Clinical, MRI, and CSF Markers of Disability Progression in Multiple Sclerosis

Section of Clinical Neurology, Department of Neurological and Movement Sciences, University of Verona, Neurology Unit, Borgo Roma, Azienda Ospedaliera Universitaria Integrata Verona, Piazzale Ludovico Antonio Scuro 9, 37134 Verona, Italy

Received 30 June 2013; Revised 12 September 2013; Accepted 9 October 2013

Academic Editor: Ralf Lichtinghagen

Copyright © 2013 Alberto Gajofatto et al. This is an open access article distributed under the Creative Commons Attribution License, which permits unrestricted use, distribution, and reproduction in any medium, provided the original work is properly cited.

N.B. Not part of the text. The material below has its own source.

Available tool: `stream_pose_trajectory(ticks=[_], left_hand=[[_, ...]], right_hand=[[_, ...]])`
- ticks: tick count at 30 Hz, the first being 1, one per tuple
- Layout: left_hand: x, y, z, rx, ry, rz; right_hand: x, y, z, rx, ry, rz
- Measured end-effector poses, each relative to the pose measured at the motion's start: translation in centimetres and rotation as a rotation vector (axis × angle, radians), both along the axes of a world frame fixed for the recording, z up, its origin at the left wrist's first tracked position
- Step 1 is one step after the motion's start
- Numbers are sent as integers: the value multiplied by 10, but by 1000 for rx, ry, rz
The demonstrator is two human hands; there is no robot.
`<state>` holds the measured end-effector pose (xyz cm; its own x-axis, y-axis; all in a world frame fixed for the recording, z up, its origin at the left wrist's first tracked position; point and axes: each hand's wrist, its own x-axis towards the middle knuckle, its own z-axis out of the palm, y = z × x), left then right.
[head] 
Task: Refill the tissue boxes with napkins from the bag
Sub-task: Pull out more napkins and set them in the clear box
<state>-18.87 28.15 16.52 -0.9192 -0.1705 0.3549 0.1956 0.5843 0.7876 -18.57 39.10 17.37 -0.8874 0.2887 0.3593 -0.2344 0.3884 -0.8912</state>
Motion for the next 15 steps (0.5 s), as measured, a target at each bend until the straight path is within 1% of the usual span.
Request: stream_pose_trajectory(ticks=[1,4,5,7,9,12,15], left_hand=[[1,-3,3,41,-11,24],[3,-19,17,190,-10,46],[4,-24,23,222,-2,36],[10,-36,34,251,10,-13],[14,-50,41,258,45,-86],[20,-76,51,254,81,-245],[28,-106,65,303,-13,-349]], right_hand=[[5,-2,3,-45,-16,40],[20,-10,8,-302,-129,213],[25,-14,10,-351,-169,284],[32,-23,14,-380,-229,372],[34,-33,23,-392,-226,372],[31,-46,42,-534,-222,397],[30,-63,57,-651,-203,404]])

Multiple sclerosis (MS) is a chronic disorder of the central nervous system (CNS) in which the complex interplay between inflammation and neurodegeneration determines varying degrees of neurological disability. For this reason, it is very difficult to express an accurate prognosis based on purely clinical information in the individual patient at an early disease stage. Magnetic resonance imaging (MRI) and cerebrospinal fluid (CSF) biomarkers are promising sources of prognostic information with a good potential of quantitative measure, sensitivity, and reliability. However, a comprehensive MS outcome prediction model combining multiple parameters is still lacking. Current relevant literature addressing the topic of clinical, MRI, and CSF markers as predictors of MS disability progression is reviewed here.